Information provided
......
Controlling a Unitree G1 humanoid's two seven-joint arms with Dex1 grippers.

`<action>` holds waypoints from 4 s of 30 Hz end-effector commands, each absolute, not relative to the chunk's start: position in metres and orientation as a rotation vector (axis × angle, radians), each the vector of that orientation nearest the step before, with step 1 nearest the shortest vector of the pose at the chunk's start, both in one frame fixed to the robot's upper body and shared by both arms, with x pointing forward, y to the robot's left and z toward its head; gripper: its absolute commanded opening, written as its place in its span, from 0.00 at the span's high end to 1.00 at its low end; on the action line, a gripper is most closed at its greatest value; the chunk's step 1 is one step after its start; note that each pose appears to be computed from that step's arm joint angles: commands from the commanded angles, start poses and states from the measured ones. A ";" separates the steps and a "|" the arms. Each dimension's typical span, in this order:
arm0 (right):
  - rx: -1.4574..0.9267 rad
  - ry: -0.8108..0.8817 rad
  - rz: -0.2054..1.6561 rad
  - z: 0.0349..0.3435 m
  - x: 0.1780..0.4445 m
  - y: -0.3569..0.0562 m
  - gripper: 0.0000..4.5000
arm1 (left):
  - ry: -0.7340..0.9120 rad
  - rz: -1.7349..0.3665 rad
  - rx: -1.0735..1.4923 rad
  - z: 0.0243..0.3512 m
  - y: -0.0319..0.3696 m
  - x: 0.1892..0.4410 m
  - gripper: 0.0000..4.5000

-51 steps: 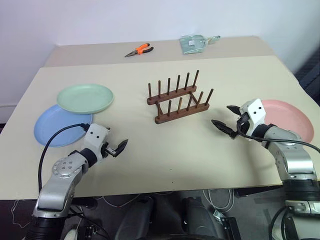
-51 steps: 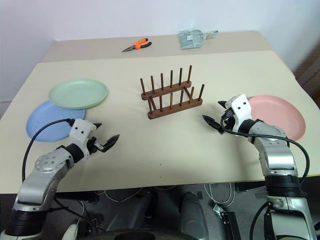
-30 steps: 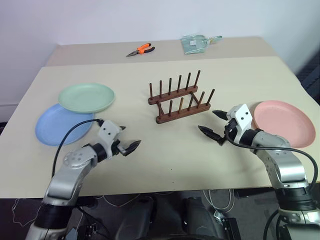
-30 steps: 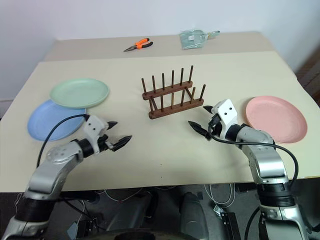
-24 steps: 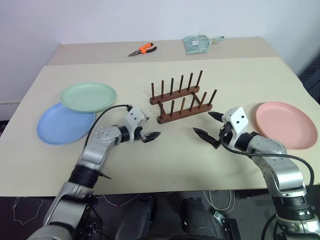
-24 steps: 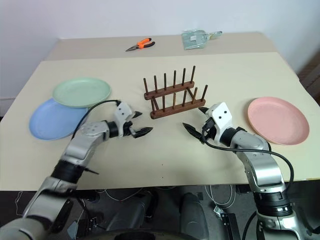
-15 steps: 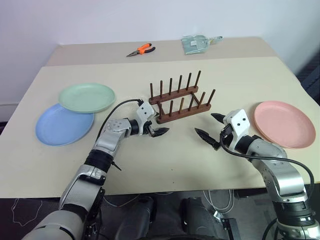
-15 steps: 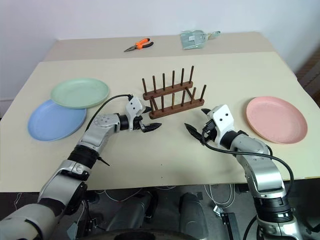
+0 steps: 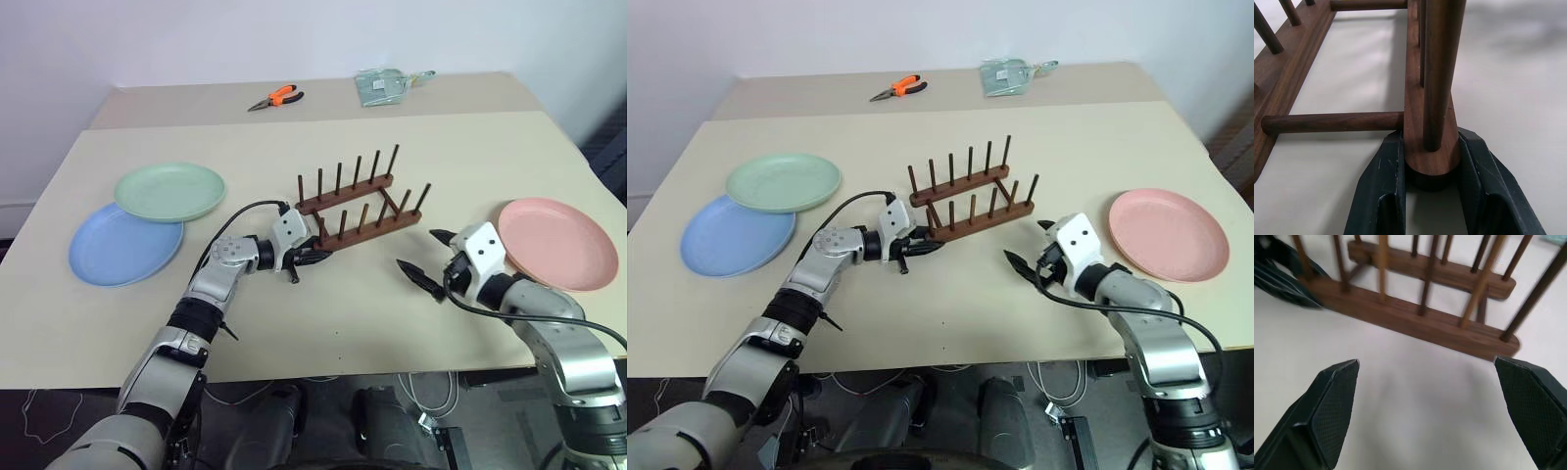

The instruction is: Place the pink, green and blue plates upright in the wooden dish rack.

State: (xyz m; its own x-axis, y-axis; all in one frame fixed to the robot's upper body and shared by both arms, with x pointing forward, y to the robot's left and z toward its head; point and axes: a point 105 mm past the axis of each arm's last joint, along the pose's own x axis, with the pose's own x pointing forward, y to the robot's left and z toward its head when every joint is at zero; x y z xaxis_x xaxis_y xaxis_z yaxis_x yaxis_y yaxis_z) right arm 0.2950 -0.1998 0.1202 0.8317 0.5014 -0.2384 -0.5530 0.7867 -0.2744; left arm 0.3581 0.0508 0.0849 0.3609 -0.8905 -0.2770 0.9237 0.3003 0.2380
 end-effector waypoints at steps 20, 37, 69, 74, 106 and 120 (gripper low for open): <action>-0.417 0.258 0.604 0.105 0.275 -0.223 0.53 | 0.287 -1.272 0.297 0.076 0.088 0.296 0.64; -0.546 0.220 0.458 0.089 0.347 -0.209 1.00 | 0.274 -0.810 0.287 0.056 0.050 0.361 0.99; -0.776 0.374 0.041 0.112 0.314 -0.334 0.23 | 0.088 -1.051 0.143 0.097 0.035 0.330 0.99; -0.771 0.373 0.022 0.113 0.319 -0.334 0.81 | 0.089 -1.067 0.136 0.099 0.035 0.324 0.99; 0.436 -0.303 0.689 0.284 0.322 -0.156 1.00 | 0.006 -1.056 0.079 0.129 0.050 0.306 0.99; 0.637 -0.235 0.658 0.271 0.351 -0.183 0.92 | 0.012 -1.064 0.088 0.130 0.051 0.304 0.99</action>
State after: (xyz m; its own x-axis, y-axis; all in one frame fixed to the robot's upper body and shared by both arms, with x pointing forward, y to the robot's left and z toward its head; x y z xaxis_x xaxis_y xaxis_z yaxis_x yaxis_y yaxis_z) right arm 0.3538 -0.1807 0.2582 0.7952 0.4920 0.3544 -0.6060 0.6244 0.4929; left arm 0.3074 0.0531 0.1198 0.4985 -0.8630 -0.0821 0.8669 0.4968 0.0408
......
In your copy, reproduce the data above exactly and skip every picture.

Controlling a Unitree G1 humanoid's two seven-joint arms with Dex1 grippers.

`<action>` holds waypoints from 4 s of 30 Hz end-effector commands, each absolute, not relative to the chunk's start: position in metres and orientation as a rotation vector (axis × angle, radians), each the vector of that orientation nearest the step before, with step 1 nearest the shortest vector of the pose at the chunk's start, both in one frame fixed to the robot's upper body and shared by both arms, with x pointing forward, y to the robot's left and z toward its head; gripper: its absolute commanded opening, written as its place in its span, from 0.00 at the span's high end to 1.00 at its low end; on the action line, a gripper is most closed at its greatest value; the chunk's step 1 is one step after its start; note that each pose appears to be computed from that step's arm joint angles: commands from the commanded angles, start poses and states from the measured ones. A ";" separates the steps and a "|" the arms. Each dimension's typical span, in this order:
arm0 (right):
  - rx: -1.4574..0.9267 rad
  - ry: -0.8108..0.8817 rad
  - rz: -0.2054..1.6561 rad
  - z: 0.0349..0.3435 m
  - x: 0.1780..0.4445 m
  - y: -0.3569..0.0562 m
  - gripper: 0.0000..4.5000
arm1 (left):
  - ry: -0.7340..0.9120 rad
  - rz: -1.7349..0.3665 rad
  - rx: -1.0735..1.4923 rad
  - z: 0.0243..0.3512 m
  - y: -0.0319..0.3696 m
  - x: 0.1892..0.4410 m
  - gripper: 0.0000..4.5000

-51 steps: 
-51 steps: 
-30 steps: 
-30 steps: 
-24 steps: 
-24 steps: 
-15 steps: 
-15 steps: 
+0 steps: 

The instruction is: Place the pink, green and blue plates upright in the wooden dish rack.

State: (xyz m; its own x-axis, y-axis; all in one frame fixed to the robot's upper body and shared by both arms, with x pointing forward, y to the robot's left and z toward its head; point and axes: a point 105 mm past the axis of each arm's last joint, along the pose's own x axis, with the pose's own x pointing forward, y to the robot's left and z toward its head when every joint is at zero; x y z xaxis_x xaxis_y xaxis_z yaxis_x yaxis_y yaxis_z) right arm 0.2950 -0.1998 0.1202 0.8317 0.5014 -0.2384 -0.5530 0.7867 -0.2744; left arm 0.3581 0.0508 0.0849 0.3609 -0.8905 -0.2770 0.9237 0.3003 0.2380
 end-effector waypoints at steps 20, 37, 69, 74, 106 and 120 (gripper low for open): <action>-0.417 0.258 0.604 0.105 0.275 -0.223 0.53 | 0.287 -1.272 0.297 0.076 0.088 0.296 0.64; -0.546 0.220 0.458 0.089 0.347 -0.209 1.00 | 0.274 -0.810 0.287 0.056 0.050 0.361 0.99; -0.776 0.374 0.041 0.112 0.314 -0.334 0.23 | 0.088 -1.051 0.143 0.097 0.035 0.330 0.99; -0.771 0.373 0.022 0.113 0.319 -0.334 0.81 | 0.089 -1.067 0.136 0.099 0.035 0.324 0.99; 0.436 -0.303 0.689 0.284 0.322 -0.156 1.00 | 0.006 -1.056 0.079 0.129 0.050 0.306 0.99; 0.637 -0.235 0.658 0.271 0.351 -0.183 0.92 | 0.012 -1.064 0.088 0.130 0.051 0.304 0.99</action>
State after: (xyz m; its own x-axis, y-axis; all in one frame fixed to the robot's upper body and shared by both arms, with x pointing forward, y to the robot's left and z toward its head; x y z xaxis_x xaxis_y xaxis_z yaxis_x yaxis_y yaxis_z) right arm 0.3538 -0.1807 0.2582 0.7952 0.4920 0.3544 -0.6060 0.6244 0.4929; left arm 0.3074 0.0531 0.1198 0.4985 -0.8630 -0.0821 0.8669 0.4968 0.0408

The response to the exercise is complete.